§ **What to work on**:
Across the material that follows, tally each line in which "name" occurs, and state the total alone.

§ **Material for this task**:
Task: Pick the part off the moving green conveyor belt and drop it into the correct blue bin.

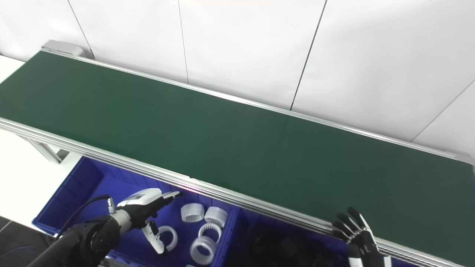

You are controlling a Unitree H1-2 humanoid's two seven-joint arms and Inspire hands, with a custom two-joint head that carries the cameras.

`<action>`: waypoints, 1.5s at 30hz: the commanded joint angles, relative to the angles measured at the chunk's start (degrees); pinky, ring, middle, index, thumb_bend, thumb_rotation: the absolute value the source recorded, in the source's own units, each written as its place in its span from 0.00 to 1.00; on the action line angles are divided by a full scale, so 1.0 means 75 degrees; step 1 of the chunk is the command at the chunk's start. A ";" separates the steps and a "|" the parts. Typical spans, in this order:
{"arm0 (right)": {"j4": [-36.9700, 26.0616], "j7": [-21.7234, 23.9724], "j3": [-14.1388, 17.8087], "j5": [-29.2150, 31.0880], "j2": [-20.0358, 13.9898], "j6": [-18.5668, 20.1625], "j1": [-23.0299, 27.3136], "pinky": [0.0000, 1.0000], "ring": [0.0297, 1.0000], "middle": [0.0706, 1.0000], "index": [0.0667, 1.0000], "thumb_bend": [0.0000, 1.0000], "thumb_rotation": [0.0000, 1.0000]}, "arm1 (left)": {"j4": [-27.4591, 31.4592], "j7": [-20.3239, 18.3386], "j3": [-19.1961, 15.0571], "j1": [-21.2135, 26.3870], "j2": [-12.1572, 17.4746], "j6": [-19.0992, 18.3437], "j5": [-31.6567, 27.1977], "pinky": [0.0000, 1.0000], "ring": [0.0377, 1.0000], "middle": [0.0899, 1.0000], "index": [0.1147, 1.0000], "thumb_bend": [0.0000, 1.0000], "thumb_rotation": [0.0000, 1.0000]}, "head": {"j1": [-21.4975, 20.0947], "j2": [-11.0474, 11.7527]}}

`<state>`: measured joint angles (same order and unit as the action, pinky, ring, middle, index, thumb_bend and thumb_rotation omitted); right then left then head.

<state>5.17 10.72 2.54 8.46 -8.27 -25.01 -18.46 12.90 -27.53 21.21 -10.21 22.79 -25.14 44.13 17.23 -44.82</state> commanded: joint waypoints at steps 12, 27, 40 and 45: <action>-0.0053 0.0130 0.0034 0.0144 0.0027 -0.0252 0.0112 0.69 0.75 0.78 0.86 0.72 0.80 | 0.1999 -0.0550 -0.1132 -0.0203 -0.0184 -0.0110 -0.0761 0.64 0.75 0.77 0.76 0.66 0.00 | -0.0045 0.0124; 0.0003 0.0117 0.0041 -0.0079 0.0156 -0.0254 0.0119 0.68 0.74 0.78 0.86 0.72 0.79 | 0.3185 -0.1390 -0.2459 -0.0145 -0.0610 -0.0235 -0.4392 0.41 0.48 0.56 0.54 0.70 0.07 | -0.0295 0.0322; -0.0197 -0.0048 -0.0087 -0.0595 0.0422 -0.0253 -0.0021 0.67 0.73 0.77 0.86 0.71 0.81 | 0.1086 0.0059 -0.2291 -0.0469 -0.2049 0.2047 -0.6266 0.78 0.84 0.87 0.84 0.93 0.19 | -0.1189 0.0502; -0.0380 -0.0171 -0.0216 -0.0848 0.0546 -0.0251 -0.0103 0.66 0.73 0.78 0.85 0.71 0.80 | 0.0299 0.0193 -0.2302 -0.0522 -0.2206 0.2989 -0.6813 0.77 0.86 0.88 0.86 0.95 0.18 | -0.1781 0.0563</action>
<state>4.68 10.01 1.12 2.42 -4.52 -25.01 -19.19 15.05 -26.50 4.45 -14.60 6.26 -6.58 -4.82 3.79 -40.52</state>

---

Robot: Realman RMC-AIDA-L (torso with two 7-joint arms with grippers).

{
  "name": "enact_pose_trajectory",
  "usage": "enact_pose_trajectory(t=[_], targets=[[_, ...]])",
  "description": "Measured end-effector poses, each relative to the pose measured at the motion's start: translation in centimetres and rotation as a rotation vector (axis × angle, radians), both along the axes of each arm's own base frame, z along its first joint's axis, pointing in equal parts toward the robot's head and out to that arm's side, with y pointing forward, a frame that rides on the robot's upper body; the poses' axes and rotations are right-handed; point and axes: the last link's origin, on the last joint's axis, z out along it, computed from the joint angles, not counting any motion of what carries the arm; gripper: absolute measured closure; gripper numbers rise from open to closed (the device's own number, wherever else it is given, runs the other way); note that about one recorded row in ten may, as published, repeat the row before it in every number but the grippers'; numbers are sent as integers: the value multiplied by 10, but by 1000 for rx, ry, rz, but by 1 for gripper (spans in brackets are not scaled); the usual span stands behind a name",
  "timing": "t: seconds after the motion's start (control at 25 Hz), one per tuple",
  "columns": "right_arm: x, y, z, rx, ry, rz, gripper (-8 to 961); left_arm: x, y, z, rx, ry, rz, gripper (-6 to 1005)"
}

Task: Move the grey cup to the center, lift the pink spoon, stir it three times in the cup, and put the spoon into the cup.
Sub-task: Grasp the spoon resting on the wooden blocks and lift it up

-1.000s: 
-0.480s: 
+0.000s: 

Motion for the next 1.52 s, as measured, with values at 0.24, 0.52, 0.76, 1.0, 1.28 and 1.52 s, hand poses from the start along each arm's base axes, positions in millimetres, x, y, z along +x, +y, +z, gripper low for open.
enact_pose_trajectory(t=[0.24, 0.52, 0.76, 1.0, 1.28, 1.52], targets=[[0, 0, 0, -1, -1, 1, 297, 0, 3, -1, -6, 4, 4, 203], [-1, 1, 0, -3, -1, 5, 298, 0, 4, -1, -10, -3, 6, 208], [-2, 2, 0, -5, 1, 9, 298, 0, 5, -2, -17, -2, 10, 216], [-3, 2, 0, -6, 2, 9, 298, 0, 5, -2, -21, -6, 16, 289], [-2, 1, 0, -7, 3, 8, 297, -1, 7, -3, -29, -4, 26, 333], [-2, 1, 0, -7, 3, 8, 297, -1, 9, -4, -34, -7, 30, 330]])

§ **Exercise answer**:
2